Figure 4 – Isotopic Separation by Thermal Diffusion
Courtesy of the U.S. Department of Energy
Production of Enriched Uranium for the First Atomic Bomb
Figure 5 – Methods Used to Produce Enriched Uranium for the First Atomic Bomb
In centrifugation, gaseous UF6 is fed into a centrifuge unit consisting of a cylindrical rotor spinning at a high speed inside an evacuated casing (Figure 6). The centrifugal force in the rapidly spinning rotor causes a partial separation of the UF6, with the heavier U-238 molecules becoming slightly more concentrated around the outside walls, while the concentration of the lighter U-235 molecules increases around the middle of the tube. The separation is facilitated by a relatively slow axial countercurrent flow in the rotor that moves the molecules enriched in U-235 to one end and the depleted molecules containing increased concentration of U-238 to the other. The separation can be enhanced further by heating the lower end of the casing, creating convection currents that move the U-238 down and the U-235 up.

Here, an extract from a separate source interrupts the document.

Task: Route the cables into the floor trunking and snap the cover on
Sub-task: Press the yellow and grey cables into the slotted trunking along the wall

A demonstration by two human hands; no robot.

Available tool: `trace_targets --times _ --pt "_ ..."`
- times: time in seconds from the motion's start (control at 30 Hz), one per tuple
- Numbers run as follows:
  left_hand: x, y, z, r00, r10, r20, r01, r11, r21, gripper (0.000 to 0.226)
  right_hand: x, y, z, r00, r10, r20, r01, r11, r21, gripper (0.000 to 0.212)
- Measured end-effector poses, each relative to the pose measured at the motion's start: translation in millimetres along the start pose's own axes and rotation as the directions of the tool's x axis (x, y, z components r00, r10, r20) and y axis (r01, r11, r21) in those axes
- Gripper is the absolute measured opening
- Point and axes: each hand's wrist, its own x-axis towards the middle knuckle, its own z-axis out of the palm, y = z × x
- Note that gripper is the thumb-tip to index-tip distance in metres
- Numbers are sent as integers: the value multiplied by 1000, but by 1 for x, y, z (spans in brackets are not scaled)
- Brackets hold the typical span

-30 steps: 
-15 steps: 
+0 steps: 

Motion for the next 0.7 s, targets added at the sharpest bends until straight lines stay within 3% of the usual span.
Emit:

Figure 6 – Isotopic Separation by Centrifugation
Courtesy of Informationkreis KernEnergie, Berlin
Although it is possible to obtain significantly more enrichment from a single centrifuge than from a single gaseous diffusion stage, this process must be repeated in a series of connected centrifuges known as a cascade (Figure 7) in order to obtain the desired concentration of enriched uranium. The slightly enriched stream is fed to the next higher stage, while the depleted stream is recycled back to the preceding stage. Cascades containing several hundred or even thousands of units are the basic components of a centrifuge enrichment facility.
Figure 7- A Centrifuge Cascade
Courtesy of Wikimedia Commons
Cascades of individual centrifuges constructed to produce LEU for reactors can be easily reconfigured to produce HEU for weapons. It is also possible to recycle LEU through a cascade for additional enrichment without changing its configuration. Thus, any centrifuge enrichment facility has the potential to produce HEU for weapons, a major concern with respect to nuclear weapons proliferation. Pakistan produced enriched uranium for its nuclear weapons using centrifuge technology acquired by the infamous metallurgist and physicist, A. Q. Khan. Concerns surrounding Iran’s uranium enrichment program center on its cascades of centrifuges at Natanz. The Iranian government claims that it will produce only LEU for nuclear power but there is evidence that Iran is attempting to manufacture HEU for nuclear weapons.